The answer must reproduce the listing exactly, with every picture left out.

+++

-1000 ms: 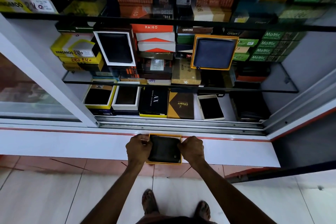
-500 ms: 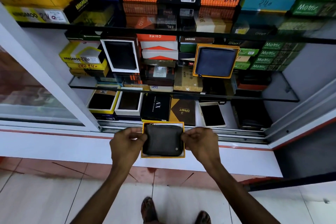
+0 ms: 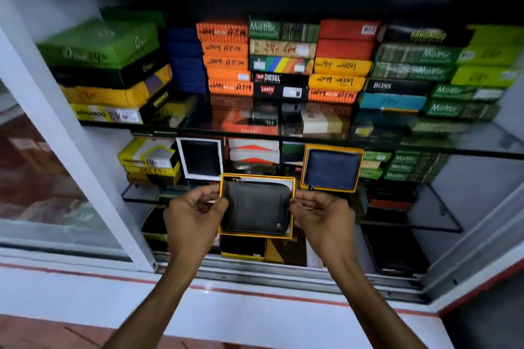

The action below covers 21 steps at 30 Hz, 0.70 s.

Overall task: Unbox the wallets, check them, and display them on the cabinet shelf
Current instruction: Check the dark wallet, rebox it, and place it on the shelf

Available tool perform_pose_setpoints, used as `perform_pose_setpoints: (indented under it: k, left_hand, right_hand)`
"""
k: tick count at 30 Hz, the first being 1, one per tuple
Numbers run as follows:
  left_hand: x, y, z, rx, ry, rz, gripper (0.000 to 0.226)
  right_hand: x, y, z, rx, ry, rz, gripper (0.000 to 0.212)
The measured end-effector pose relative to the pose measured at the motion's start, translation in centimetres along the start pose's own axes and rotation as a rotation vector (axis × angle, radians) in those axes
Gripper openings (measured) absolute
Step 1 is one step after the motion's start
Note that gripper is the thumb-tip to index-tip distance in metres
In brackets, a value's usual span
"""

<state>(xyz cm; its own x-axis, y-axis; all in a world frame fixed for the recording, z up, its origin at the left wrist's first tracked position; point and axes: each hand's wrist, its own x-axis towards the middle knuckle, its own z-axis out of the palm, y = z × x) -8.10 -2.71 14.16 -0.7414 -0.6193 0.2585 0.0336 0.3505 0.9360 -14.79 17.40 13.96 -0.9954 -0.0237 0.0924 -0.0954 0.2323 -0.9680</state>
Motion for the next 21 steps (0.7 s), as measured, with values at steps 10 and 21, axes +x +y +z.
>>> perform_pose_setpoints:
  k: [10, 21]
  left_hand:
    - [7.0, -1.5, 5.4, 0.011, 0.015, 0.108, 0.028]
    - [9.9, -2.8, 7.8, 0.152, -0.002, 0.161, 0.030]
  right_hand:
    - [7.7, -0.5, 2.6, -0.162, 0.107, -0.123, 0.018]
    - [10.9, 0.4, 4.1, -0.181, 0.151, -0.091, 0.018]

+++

*Final answer:*
-1000 ms: 
-500 ms: 
+0 ms: 

The action below covers 21 steps at 30 Hz, 0.70 s.

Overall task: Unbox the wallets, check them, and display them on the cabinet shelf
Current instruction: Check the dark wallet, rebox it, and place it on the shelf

Available tool perform_pose_setpoints, used as `perform_pose_setpoints: (indented under it: k, left_hand, right_hand)`
"""
k: tick count at 30 Hz, the first being 1, one per tuple
Numbers run as follows:
  left_hand: x, y, z, rx, ry, rz, gripper (0.000 to 0.226)
  right_hand: x, y, z, rx, ry, rz, gripper (0.000 to 0.212)
The measured end-effector pose relative to the pose measured at the motion's start, translation in centimetres along the start pose's own axes and rotation as a rotation vector (axis × angle, radians) in those axes
Gripper openings (measured) absolute
Step 1 is one step after the motion's start
Note that gripper is the thumb-tip to index-tip distance in metres
In brackets, a value's usual span
"""

<state>(xyz cm; its own x-axis, y-axis; all in a world frame fixed for the recording, z up, its origin at the left wrist's first tracked position; point and axes: each hand's wrist, its own x-axis towards the middle knuckle, its own z-axis out of the palm, y = z × x) -8.10 -2.71 14.16 -0.7414 -0.6193 0.2585 0.0336 0.3505 0.9360 -14.79 17.40 13.96 -0.9954 -0.0237 0.0924 -0.0954 0.2323 -0.9680</state>
Motion for the next 21 steps (0.7 s), as measured, with values at steps 10 and 21, axes +x +y +z.
>>> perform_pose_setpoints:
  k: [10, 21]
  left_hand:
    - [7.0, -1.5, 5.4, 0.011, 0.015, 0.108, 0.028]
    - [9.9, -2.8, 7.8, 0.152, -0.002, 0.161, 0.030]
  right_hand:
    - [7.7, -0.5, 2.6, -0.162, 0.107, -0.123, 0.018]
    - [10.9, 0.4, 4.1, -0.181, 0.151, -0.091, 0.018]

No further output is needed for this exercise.